### PROBLEM STATEMENT
Reproduce word for word the lines from the beginning of the entries to the line with "Q: Locate the right blue", both included, but none of the pictures.

### SOURCE DATA

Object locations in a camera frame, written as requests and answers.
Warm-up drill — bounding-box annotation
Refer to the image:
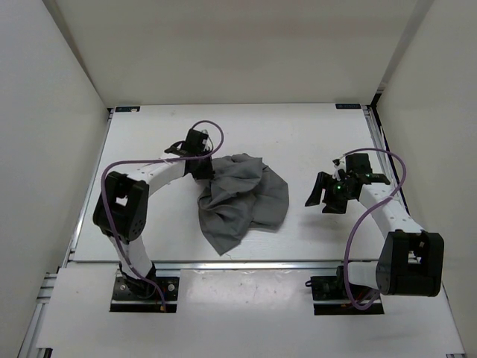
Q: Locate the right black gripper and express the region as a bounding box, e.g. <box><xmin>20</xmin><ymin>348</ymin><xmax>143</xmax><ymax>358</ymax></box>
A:
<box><xmin>304</xmin><ymin>171</ymin><xmax>356</xmax><ymax>214</ymax></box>

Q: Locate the grey pleated skirt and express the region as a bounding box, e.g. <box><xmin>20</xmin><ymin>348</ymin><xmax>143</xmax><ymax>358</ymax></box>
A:
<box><xmin>198</xmin><ymin>153</ymin><xmax>289</xmax><ymax>256</ymax></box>

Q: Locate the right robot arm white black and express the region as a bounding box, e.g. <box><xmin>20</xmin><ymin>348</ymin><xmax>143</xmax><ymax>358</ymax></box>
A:
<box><xmin>306</xmin><ymin>149</ymin><xmax>444</xmax><ymax>304</ymax></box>

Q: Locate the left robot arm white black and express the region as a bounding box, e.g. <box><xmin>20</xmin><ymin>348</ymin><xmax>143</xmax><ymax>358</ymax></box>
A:
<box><xmin>92</xmin><ymin>128</ymin><xmax>213</xmax><ymax>299</ymax></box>

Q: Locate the right blue corner label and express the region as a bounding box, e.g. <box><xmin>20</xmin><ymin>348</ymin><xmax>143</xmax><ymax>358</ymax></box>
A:
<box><xmin>335</xmin><ymin>103</ymin><xmax>361</xmax><ymax>110</ymax></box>

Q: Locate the blue corner label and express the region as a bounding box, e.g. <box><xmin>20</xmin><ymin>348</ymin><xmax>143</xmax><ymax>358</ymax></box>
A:
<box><xmin>335</xmin><ymin>103</ymin><xmax>361</xmax><ymax>110</ymax></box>
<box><xmin>115</xmin><ymin>106</ymin><xmax>141</xmax><ymax>113</ymax></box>

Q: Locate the left blue corner label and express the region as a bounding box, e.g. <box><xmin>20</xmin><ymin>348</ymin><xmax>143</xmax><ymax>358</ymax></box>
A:
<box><xmin>115</xmin><ymin>106</ymin><xmax>141</xmax><ymax>113</ymax></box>

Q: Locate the white front cover board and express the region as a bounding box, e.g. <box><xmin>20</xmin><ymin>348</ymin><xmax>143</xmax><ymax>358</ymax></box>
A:
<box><xmin>37</xmin><ymin>267</ymin><xmax>464</xmax><ymax>357</ymax></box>

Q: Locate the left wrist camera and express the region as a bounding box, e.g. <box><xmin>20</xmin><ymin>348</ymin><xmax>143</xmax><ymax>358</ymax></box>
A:
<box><xmin>201</xmin><ymin>130</ymin><xmax>214</xmax><ymax>152</ymax></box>

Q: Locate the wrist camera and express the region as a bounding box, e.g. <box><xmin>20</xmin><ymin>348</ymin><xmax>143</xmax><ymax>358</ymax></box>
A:
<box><xmin>332</xmin><ymin>157</ymin><xmax>347</xmax><ymax>181</ymax></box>
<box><xmin>201</xmin><ymin>130</ymin><xmax>214</xmax><ymax>152</ymax></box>

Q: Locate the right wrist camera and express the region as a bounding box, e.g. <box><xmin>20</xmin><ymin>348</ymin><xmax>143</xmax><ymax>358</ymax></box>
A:
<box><xmin>332</xmin><ymin>157</ymin><xmax>347</xmax><ymax>181</ymax></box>

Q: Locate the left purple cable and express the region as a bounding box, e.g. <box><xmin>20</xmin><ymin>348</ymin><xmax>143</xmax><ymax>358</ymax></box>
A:
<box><xmin>101</xmin><ymin>119</ymin><xmax>224</xmax><ymax>313</ymax></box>

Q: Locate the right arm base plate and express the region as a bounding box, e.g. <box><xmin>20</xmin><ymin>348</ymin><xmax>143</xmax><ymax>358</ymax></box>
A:
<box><xmin>305</xmin><ymin>276</ymin><xmax>385</xmax><ymax>316</ymax></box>

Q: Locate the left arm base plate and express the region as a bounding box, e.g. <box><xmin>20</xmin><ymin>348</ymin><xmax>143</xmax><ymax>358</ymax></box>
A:
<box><xmin>110</xmin><ymin>271</ymin><xmax>180</xmax><ymax>313</ymax></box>

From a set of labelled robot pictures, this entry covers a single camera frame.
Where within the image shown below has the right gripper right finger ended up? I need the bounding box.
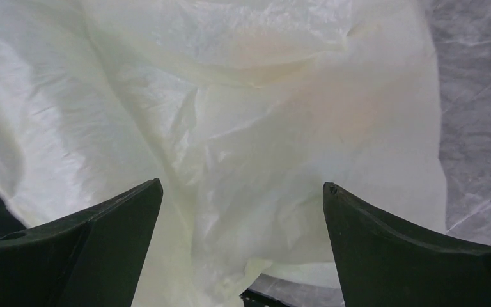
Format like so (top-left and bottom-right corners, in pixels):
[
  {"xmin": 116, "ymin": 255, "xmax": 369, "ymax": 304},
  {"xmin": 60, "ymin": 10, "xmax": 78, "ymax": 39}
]
[{"xmin": 323, "ymin": 183, "xmax": 491, "ymax": 306}]

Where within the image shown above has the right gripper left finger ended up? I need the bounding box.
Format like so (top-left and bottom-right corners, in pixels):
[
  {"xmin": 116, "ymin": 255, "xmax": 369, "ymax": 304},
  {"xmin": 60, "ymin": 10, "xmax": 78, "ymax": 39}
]
[{"xmin": 0, "ymin": 179, "xmax": 163, "ymax": 306}]

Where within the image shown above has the light green plastic bag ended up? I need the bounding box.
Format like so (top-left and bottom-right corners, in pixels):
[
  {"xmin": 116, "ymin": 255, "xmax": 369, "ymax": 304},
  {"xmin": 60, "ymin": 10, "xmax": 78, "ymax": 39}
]
[{"xmin": 0, "ymin": 1, "xmax": 447, "ymax": 306}]

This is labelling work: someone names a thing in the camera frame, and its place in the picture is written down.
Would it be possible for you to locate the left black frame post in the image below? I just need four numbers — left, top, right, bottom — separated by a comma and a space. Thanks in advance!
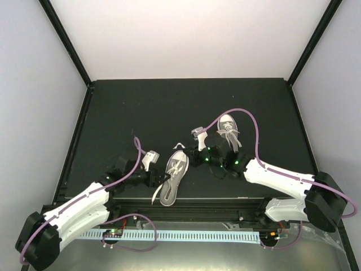
39, 0, 92, 87

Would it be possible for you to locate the purple cable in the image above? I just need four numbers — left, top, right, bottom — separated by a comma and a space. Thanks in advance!
200, 108, 359, 251
19, 137, 157, 265

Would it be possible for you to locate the left small circuit board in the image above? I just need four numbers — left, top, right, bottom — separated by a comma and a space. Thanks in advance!
103, 229, 123, 238

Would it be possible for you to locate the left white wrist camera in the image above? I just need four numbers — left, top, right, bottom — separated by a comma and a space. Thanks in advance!
142, 150, 160, 172

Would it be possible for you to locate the small circuit board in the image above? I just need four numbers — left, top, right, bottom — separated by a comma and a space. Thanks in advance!
103, 229, 123, 238
266, 231, 279, 239

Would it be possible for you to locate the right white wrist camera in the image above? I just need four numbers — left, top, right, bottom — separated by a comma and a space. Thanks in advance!
191, 127, 208, 151

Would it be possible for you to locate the grey sneaker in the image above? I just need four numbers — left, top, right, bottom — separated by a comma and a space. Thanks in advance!
217, 114, 242, 152
151, 142, 190, 207

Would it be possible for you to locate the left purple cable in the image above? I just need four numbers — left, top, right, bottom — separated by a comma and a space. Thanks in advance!
19, 137, 157, 265

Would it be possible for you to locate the black frame post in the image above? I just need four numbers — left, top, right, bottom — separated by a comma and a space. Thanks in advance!
287, 0, 342, 86
39, 0, 92, 87

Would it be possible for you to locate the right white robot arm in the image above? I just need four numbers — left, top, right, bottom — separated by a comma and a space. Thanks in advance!
185, 143, 347, 233

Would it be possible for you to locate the right black frame post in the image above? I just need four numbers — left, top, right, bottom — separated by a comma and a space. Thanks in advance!
287, 0, 342, 86

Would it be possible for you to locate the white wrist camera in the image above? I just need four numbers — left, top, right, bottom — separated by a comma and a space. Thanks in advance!
191, 127, 208, 151
142, 150, 160, 172

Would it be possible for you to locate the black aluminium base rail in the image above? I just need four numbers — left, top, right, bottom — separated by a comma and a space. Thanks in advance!
109, 198, 289, 230

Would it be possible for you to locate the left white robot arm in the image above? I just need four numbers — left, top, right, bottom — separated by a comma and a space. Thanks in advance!
15, 159, 170, 270

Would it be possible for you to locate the white slotted cable duct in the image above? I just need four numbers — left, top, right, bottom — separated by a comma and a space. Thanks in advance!
78, 229, 261, 244

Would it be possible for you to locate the right small circuit board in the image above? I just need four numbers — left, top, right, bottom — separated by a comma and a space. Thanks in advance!
266, 231, 279, 239

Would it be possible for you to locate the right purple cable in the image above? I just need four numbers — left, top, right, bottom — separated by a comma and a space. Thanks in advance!
200, 108, 359, 251

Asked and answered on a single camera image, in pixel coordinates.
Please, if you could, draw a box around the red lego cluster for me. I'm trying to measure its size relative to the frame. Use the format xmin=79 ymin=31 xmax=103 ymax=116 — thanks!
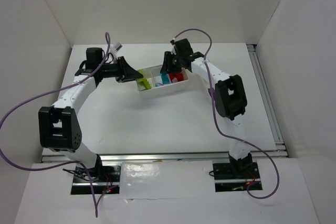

### RESULT FOR THIS EXERCISE
Object locations in a camera frame, written as requests and answers.
Warm-up drill — bounding-box annotation
Refer to the image:
Q: Locate the right black gripper and express the region as a bounding box, e.g. <box><xmin>20</xmin><ymin>348</ymin><xmax>143</xmax><ymax>358</ymax></box>
A:
<box><xmin>304</xmin><ymin>171</ymin><xmax>356</xmax><ymax>214</ymax></box>

Q: Locate the grey pleated skirt and express the region as a bounding box, e.g. <box><xmin>20</xmin><ymin>348</ymin><xmax>143</xmax><ymax>358</ymax></box>
A:
<box><xmin>198</xmin><ymin>153</ymin><xmax>289</xmax><ymax>256</ymax></box>

Q: Locate the right robot arm white black and express the region as a bounding box, e.g. <box><xmin>20</xmin><ymin>348</ymin><xmax>143</xmax><ymax>358</ymax></box>
A:
<box><xmin>306</xmin><ymin>149</ymin><xmax>444</xmax><ymax>304</ymax></box>

Q: Locate the left robot arm white black and express the region as a bounding box, e.g. <box><xmin>20</xmin><ymin>348</ymin><xmax>143</xmax><ymax>358</ymax></box>
A:
<box><xmin>92</xmin><ymin>128</ymin><xmax>213</xmax><ymax>299</ymax></box>

Q: Locate the right blue corner label and express the region as a bounding box, e.g. <box><xmin>20</xmin><ymin>348</ymin><xmax>143</xmax><ymax>358</ymax></box>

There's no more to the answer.